### Assigned task
Every line of the material below that contains the string "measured" must appear in the answer.

### Recorded information
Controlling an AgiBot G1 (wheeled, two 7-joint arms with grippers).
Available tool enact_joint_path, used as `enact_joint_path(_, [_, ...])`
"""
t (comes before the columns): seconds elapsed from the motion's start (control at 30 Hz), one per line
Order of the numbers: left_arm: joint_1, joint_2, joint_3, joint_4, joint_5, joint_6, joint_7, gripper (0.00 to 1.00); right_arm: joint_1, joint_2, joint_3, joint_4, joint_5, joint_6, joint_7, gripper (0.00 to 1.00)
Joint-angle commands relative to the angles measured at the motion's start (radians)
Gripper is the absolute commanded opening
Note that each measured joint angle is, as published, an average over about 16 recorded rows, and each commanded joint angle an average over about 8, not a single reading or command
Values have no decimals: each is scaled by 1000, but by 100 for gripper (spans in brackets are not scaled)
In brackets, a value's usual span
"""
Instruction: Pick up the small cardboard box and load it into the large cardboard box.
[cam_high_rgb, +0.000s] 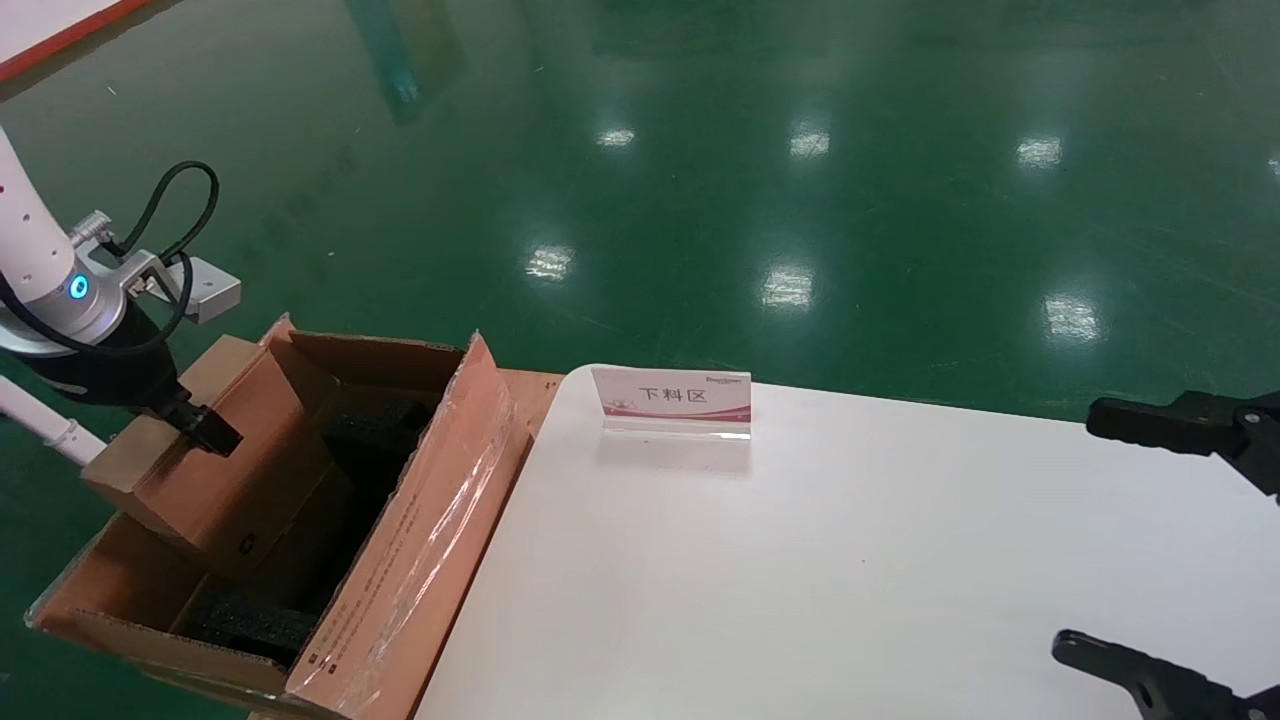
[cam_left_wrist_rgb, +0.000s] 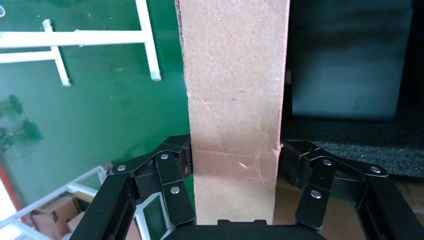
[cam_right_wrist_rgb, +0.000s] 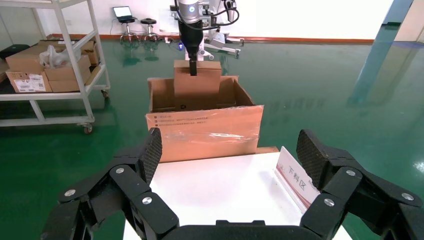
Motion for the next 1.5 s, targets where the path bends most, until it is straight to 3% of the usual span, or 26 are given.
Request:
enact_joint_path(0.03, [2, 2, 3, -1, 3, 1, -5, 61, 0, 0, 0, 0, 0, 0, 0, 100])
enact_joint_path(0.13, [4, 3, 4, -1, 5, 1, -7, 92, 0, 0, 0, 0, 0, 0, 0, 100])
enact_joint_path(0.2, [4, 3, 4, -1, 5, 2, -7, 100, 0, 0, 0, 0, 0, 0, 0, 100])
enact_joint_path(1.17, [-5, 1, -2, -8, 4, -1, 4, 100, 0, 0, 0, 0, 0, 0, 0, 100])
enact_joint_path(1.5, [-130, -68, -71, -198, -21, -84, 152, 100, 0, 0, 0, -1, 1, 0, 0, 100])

### Reply to the exercise
Joint-angle commands relative to the angles measured at the motion's start (radians)
Note that each measured joint angle is, as published, an average over about 16 recorded rows, and each commanded joint angle an average over about 8, not a single reading or command

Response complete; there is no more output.